Last week’s RSA Conference was all about XDR (Extended Detection and Response). Compared to previous shows and marketing efforts of the past couple of years, where there was a primary focus on SASE, this year’s show saw a surge in XDR-related marketing. One could say XDR is the new SASE in that it has become front and center. We also found that, much like SASE, XDR means different things to each company promoting it. Companies promoting XDR say it includes various functions such as Endpoint, EDR, MDR, Telemetry, AI/ML, NDR, Email, Web, Threat Intelligence, etc. These fundamentally differ from the more network-oriented SASE systems and therefore don’t overlap much (except maybe Endpoint), so at least we are discussing something different.
In promoting its XDR version, we are interested to see that Cisco has become increasingly focused on partnering with other industry participants. Its partnership-friendly version of XDR is practical in that the industry has moved fast, and Cisco is forced to adopt a partner strategy. In fact, on Cisco’s “What is XDR web page,” the company lists various security companies with Endpoint capabilities.

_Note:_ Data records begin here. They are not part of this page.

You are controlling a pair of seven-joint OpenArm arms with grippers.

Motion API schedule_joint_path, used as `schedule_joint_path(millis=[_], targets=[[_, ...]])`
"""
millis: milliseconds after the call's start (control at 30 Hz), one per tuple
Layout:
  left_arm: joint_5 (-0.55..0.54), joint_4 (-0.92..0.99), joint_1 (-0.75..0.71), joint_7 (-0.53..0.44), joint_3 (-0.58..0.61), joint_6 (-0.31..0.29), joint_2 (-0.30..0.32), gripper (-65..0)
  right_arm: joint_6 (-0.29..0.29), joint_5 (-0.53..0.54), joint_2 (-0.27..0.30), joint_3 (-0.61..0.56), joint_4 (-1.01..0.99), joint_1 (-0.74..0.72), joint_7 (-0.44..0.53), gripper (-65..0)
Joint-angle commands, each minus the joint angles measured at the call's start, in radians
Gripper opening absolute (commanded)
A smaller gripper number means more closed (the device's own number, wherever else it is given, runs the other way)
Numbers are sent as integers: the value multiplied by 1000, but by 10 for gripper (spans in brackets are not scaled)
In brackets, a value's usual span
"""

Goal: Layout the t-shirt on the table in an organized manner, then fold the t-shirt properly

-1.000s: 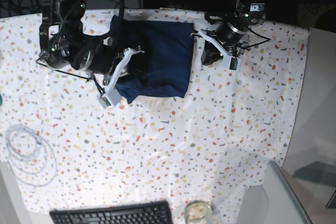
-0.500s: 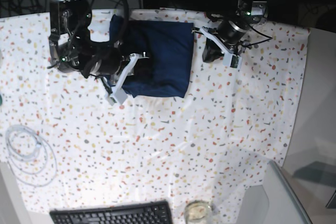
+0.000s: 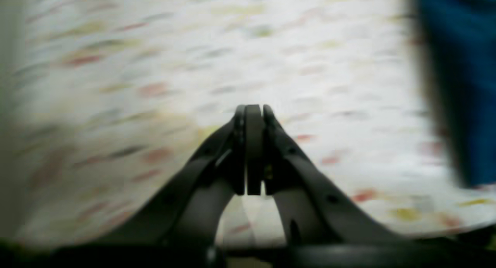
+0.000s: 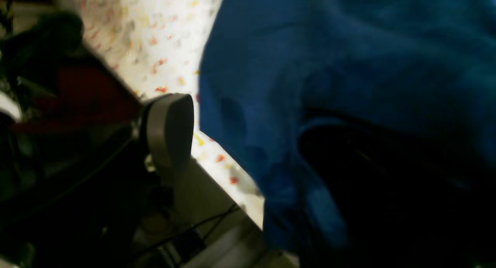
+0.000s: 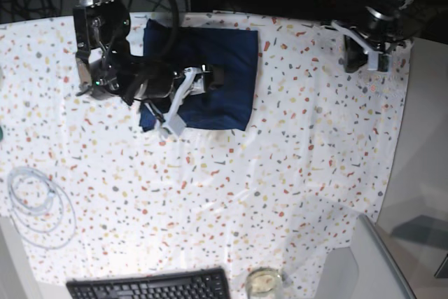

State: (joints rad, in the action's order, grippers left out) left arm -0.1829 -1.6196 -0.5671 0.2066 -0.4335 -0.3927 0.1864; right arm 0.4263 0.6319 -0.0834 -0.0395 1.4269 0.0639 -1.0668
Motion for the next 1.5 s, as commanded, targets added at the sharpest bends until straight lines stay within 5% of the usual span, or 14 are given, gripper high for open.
schedule_joint_path(millis=[0,233,400,533,767,933,1000,1200,1467], targets=[[-8,-25,-6,-28,-38,-1,11,-650,6,27,-5,-21,21,-26,17,-215],[-8,-15,-11,-26,-229,-82,-1,-650,-5,22,-9,-148,16,-66,17,-213],[-8,-12,-3,-26,-287,-137,-24,-650,-137,24,-5,-236,21,-82,17,-212],[-8,23,12,-26,-287,-139,-29,-650,-142,27,-5,-299,22,-111,1,-216],[-8,77,26,-26,-291,-139,-26,-650,-142,29,-9,-303,182,-138,-181,-216],[-8,78,26,-26,-291,-139,-23,-650,-143,21,63,-242,317,-131,-189,-221],[-8,78,26,-26,-291,-139,-23,-650,-143,19,98,-225,315,-123,-143,-264],[-8,71,26,-26,-291,-139,-26,-650,-143,19,227,-233,193,-117,15,-593],[-8,71,26,-26,-290,-139,-26,-650,-142,21,238,-339,153,-91,26,-593]])
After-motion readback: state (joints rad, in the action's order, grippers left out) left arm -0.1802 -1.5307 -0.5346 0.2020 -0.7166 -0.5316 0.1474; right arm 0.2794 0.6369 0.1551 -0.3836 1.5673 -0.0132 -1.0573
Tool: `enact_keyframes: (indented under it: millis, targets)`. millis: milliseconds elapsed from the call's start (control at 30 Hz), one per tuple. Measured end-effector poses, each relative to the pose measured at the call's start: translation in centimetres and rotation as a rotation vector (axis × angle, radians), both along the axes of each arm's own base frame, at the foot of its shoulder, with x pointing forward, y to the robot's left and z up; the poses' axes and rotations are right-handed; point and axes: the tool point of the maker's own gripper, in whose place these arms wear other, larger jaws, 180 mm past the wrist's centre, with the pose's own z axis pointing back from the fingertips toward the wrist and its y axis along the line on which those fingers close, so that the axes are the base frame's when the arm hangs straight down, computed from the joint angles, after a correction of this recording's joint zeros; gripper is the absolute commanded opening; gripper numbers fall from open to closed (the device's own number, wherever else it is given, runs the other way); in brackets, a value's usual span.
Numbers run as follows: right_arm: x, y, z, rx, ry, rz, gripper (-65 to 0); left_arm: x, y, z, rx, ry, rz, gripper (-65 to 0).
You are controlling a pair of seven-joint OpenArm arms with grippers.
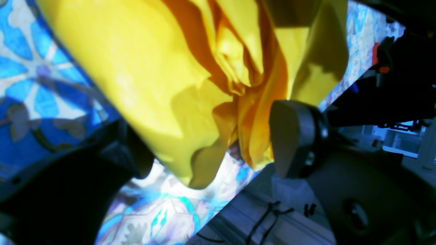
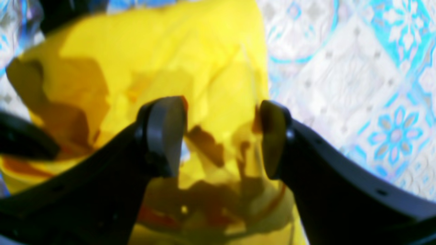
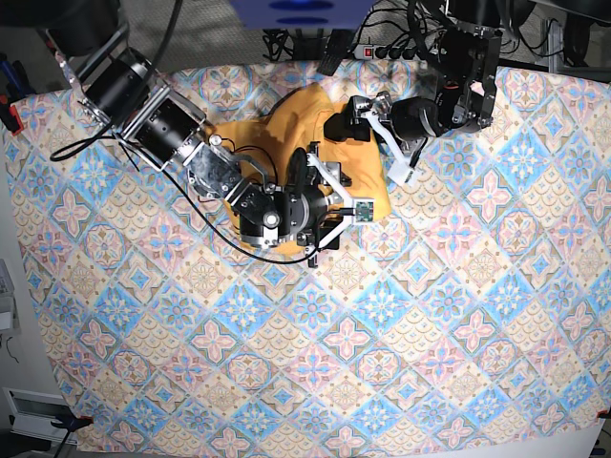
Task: Fold the T-shirt properly
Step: 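Reach the right gripper across and grasp the bunched shirt near the left gripper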
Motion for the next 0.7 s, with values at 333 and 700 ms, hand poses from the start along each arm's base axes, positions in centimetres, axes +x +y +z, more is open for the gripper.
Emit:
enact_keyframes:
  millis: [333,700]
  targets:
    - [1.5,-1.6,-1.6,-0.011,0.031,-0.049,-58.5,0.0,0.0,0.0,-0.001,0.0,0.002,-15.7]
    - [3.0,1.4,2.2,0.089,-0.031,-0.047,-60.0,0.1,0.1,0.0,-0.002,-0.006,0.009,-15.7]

According to its current web page, Fortinet’s XDR is built upon its existing FortiEDR system. Unlike Cisco, Fortinet is not actively promoting competitors in its marketing, citing its exposure to the Endpoint market as a selling point for its XDR system.
Palo Alto Networks’ XDR marketing is similar to Fortinet’s in that it cites its prowess in Endpoint and emphasizes its well-known Cortex system.

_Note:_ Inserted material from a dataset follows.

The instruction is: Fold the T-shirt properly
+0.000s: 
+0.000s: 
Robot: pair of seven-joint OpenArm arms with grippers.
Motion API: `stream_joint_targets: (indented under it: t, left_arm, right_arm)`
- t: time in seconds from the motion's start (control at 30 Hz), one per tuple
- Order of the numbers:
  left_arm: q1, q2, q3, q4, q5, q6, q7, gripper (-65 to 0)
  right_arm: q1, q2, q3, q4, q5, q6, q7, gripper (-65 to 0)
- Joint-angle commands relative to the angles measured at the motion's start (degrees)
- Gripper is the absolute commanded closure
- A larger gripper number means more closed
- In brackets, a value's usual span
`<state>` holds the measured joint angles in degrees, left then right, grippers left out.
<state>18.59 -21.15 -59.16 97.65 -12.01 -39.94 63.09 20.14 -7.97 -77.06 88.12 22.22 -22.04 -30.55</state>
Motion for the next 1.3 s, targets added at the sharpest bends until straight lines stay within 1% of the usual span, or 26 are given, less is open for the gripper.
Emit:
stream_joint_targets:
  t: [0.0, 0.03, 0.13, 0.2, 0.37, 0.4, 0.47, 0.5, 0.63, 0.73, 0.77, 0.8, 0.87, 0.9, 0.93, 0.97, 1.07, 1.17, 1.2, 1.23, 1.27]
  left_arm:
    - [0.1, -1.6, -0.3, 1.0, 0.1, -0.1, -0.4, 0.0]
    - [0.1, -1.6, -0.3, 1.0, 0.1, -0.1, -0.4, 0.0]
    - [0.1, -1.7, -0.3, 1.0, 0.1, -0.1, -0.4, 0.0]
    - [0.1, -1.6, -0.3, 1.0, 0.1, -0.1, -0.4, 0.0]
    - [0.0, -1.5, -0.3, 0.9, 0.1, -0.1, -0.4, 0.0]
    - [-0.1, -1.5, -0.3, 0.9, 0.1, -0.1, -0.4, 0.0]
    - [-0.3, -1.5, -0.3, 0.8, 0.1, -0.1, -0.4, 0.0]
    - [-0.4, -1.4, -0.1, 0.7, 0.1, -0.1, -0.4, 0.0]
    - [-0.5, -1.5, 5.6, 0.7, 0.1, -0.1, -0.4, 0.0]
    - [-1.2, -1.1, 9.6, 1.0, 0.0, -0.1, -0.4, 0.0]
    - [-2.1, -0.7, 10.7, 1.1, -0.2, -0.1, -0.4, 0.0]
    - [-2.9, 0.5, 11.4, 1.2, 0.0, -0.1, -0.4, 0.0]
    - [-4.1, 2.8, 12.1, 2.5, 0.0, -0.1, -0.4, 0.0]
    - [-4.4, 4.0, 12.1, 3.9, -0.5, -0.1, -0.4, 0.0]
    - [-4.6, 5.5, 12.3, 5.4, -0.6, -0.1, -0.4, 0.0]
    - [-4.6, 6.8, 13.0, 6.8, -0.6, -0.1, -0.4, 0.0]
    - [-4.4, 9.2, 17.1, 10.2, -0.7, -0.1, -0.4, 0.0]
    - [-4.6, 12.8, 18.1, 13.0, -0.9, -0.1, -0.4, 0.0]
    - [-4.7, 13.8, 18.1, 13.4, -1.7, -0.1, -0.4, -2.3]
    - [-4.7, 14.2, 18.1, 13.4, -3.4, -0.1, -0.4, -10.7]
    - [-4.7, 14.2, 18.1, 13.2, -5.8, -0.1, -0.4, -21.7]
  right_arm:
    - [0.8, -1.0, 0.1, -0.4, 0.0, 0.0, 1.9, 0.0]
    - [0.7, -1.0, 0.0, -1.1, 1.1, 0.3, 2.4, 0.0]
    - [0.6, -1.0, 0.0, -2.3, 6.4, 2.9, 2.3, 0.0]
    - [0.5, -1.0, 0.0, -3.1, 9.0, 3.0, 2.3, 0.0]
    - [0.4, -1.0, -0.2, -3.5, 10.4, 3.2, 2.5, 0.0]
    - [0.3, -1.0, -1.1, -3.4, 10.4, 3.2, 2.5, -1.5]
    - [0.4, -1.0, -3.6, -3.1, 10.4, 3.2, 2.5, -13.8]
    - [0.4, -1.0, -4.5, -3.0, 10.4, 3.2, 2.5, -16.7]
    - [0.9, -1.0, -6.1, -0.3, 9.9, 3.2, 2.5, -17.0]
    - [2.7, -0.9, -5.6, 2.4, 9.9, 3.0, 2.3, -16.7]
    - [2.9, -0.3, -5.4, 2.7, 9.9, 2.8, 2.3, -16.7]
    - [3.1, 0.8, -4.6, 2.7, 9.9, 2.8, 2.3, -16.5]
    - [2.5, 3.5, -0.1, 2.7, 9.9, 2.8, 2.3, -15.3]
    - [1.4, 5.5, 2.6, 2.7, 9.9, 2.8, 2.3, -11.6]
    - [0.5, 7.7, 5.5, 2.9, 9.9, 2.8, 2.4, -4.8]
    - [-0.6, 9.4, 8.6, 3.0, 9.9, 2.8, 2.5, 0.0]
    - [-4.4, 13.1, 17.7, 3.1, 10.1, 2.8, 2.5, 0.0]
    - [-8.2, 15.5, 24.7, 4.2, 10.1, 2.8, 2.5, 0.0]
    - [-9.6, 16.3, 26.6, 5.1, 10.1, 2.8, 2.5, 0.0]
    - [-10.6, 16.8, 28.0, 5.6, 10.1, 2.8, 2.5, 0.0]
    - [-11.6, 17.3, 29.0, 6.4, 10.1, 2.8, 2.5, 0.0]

Trellix XDR marketing shows a web of telemetry connections to various systems, including Web, Email, Endpoint, network, data/users, and Cloud. Similar to Cisco, it emphasizes its 1,000 partners as data sources for its XDR systems. Trellix made a very significant corporate marketing awareness push at the RSA conference, too; every participant’s badge had the Trellix brand printed on their badge. The word Trellix was printed relatively close to the names of participants, so it almost looked like everyone who went to the show worked for Trellix.
Crowdstrike, a company with significant exposure to large enterprise Endpoint, announced its Crowdstrike XDR Alliance marketing approach at the RSA Conference. Among the long list of alliance partners, it listed Cisco, Fortinet, Netskope, Proofpoint and Zscaler. In addition, Crowdstrike also pushed its corporate marketing agenda with a blowout party at the SF MOMA, and attendees had to stand outside in long lines to get in. You couldn’t miss it.
Scores of other vendors were promoting XDR at the RSA show, but for brevity’s sake, we only hit on a small number of vendors.